Data entries.
======

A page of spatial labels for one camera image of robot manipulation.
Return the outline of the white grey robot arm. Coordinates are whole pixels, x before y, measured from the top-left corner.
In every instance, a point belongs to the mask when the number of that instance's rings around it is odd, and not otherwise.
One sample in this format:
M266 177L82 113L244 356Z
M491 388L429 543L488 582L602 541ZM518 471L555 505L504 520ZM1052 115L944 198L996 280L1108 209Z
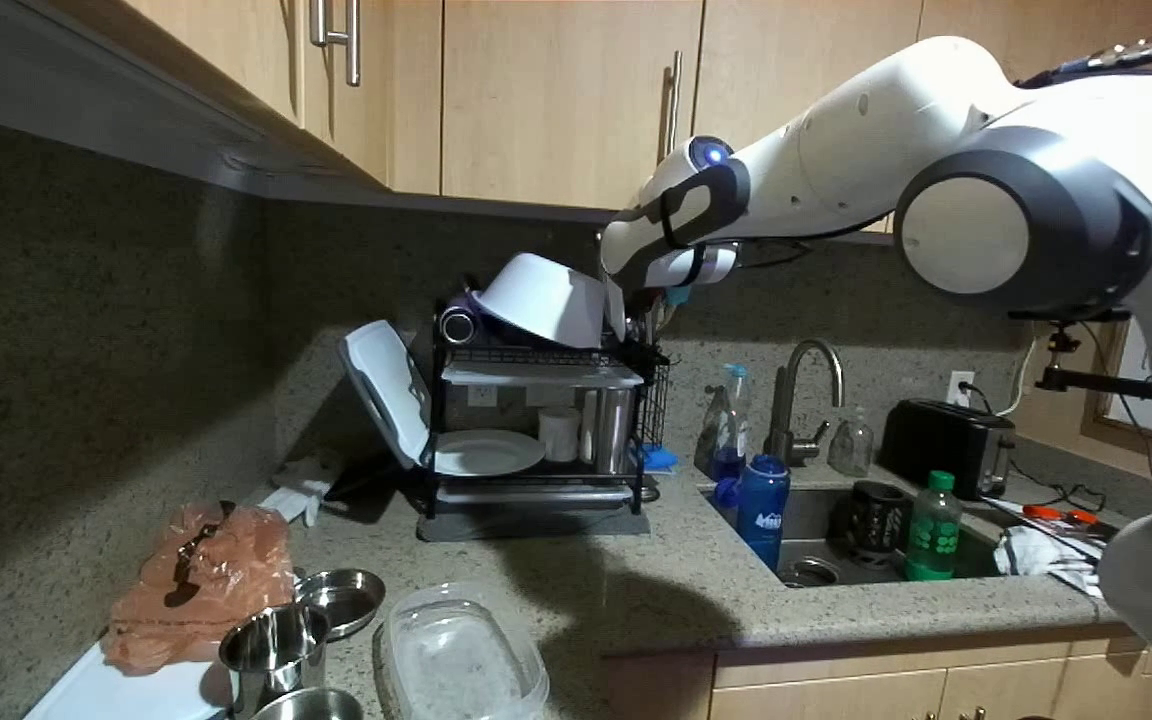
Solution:
M602 269L874 219L937 290L1052 321L1122 308L1152 358L1152 71L1016 85L965 35L918 41L768 137L653 177L602 229ZM1152 643L1152 513L1116 533L1099 588Z

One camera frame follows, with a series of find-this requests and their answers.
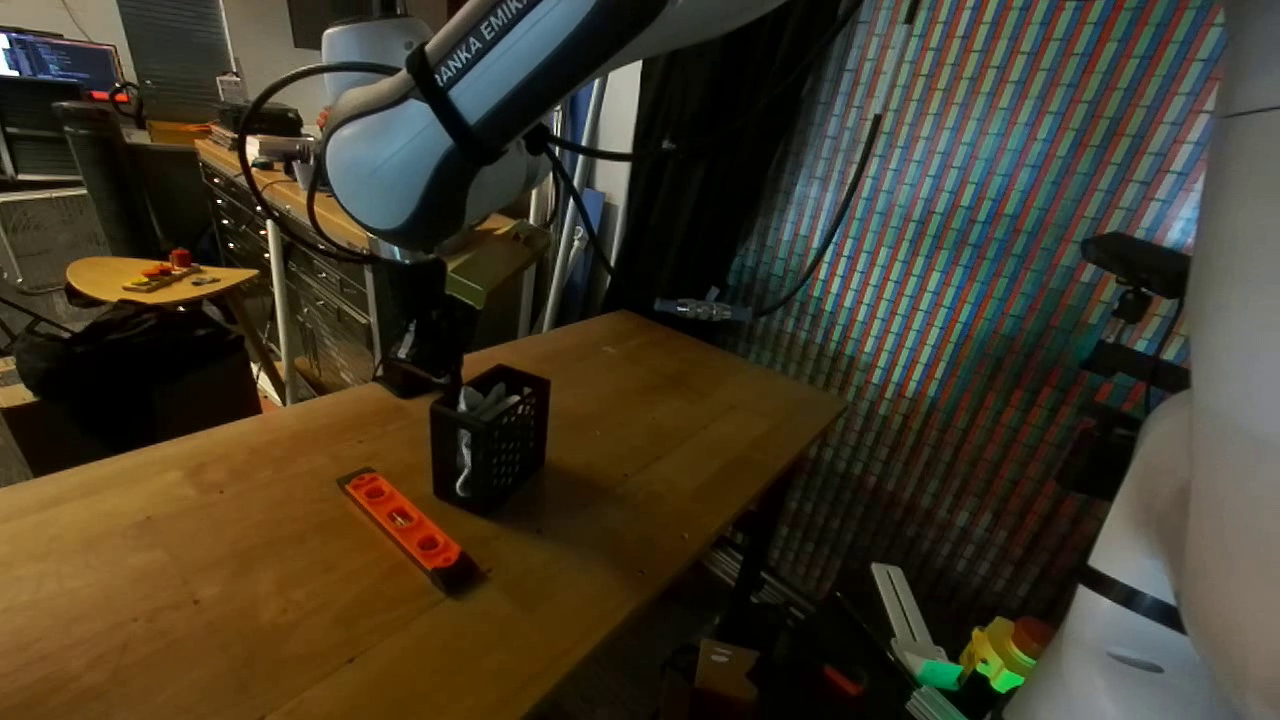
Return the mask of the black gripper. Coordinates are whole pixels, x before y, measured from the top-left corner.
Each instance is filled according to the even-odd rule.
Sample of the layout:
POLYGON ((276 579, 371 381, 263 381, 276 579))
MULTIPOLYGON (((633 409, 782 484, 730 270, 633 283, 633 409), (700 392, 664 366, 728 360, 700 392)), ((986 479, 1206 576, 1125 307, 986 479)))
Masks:
POLYGON ((403 329, 393 347, 393 392, 428 397, 461 383, 475 311, 446 291, 446 262, 422 258, 394 270, 403 329))

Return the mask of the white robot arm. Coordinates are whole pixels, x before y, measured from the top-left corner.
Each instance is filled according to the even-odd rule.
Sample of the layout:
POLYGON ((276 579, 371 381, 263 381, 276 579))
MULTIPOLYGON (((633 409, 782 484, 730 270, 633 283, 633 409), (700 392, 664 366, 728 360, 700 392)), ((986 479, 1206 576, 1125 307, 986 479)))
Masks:
POLYGON ((321 138, 331 201, 371 255, 436 250, 531 189, 522 134, 582 79, 739 33, 789 0, 467 0, 389 76, 336 97, 321 138))

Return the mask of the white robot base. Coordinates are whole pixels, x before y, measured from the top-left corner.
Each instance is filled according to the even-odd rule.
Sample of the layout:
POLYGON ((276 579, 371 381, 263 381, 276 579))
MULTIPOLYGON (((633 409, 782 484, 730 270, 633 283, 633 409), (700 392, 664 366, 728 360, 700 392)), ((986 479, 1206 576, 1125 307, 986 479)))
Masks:
POLYGON ((1280 0, 1225 0, 1191 383, 1143 418, 998 720, 1280 720, 1280 0))

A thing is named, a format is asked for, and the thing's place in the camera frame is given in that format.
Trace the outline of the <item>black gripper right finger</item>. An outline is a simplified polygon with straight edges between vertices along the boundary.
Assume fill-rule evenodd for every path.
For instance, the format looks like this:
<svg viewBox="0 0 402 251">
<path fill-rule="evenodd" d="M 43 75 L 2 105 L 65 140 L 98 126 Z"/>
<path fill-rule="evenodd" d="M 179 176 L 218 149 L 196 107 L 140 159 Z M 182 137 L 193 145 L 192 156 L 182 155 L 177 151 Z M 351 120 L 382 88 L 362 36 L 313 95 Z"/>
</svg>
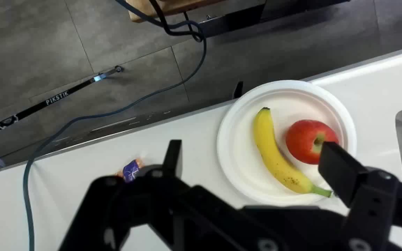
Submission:
<svg viewBox="0 0 402 251">
<path fill-rule="evenodd" d="M 361 205 L 362 188 L 369 170 L 341 145 L 336 142 L 323 145 L 319 172 L 348 208 Z"/>
</svg>

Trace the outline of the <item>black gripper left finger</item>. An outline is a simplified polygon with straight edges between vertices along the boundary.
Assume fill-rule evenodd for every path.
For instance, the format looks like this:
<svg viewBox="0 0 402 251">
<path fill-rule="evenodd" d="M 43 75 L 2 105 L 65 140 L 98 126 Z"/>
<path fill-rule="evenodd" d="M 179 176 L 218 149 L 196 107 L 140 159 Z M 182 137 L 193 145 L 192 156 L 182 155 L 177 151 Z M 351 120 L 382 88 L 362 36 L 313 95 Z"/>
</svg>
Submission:
<svg viewBox="0 0 402 251">
<path fill-rule="evenodd" d="M 183 142 L 181 140 L 172 140 L 170 142 L 165 160 L 163 165 L 164 173 L 172 177 L 182 176 L 182 149 Z"/>
</svg>

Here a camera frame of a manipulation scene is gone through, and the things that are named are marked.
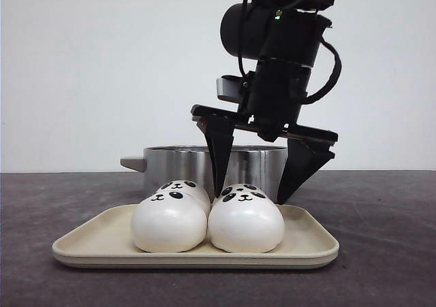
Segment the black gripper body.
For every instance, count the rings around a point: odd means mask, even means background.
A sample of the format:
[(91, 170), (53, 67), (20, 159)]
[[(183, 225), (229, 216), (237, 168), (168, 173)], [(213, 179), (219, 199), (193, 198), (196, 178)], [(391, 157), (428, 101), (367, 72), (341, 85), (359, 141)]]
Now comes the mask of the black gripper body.
[(235, 129), (257, 133), (273, 142), (278, 137), (334, 144), (335, 132), (297, 124), (301, 105), (307, 98), (306, 87), (311, 68), (280, 60), (259, 61), (245, 79), (250, 86), (235, 112), (194, 105), (193, 119), (218, 116), (234, 124)]

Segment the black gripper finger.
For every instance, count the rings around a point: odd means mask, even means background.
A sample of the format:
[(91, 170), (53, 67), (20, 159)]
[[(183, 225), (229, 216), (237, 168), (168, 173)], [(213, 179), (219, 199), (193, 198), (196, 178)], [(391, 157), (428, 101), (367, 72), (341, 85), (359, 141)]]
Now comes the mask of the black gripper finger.
[(214, 194), (219, 197), (233, 143), (234, 124), (218, 116), (199, 117), (197, 126), (203, 132), (211, 156)]
[(329, 148), (329, 144), (322, 142), (287, 140), (288, 157), (277, 193), (278, 204), (284, 204), (302, 183), (334, 158)]

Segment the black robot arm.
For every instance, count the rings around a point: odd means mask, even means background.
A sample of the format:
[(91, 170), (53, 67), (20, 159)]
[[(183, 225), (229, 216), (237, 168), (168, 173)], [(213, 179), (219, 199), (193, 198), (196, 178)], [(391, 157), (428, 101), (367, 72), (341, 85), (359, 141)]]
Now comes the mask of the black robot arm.
[(251, 131), (267, 142), (287, 139), (288, 157), (278, 188), (284, 203), (302, 183), (334, 157), (336, 133), (299, 125), (300, 109), (319, 101), (337, 83), (342, 63), (334, 60), (325, 85), (309, 95), (307, 85), (323, 33), (331, 21), (322, 16), (334, 0), (243, 0), (221, 21), (221, 41), (239, 61), (253, 59), (254, 71), (223, 76), (219, 99), (236, 103), (237, 111), (195, 105), (191, 113), (211, 154), (213, 184), (220, 194), (225, 181), (235, 129)]

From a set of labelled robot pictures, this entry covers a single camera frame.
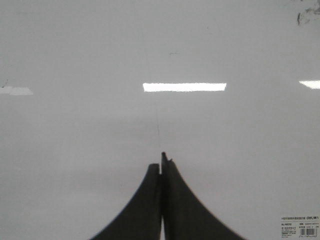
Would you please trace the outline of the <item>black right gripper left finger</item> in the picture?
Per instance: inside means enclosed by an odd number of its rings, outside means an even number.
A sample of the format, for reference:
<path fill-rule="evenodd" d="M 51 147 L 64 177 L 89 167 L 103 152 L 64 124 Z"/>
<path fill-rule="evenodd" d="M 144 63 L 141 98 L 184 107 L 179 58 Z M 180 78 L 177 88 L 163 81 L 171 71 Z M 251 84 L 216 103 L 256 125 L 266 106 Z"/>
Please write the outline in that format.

======

Work to complete. The line with "144 63 L 141" and all lines after it through the end of the data above: write these out exactly and add nothing.

Response box.
<path fill-rule="evenodd" d="M 144 63 L 141 98 L 184 107 L 179 58 Z M 180 78 L 177 88 L 163 81 L 171 71 Z M 251 84 L 216 103 L 256 125 L 266 106 Z"/>
Please write the outline in that format.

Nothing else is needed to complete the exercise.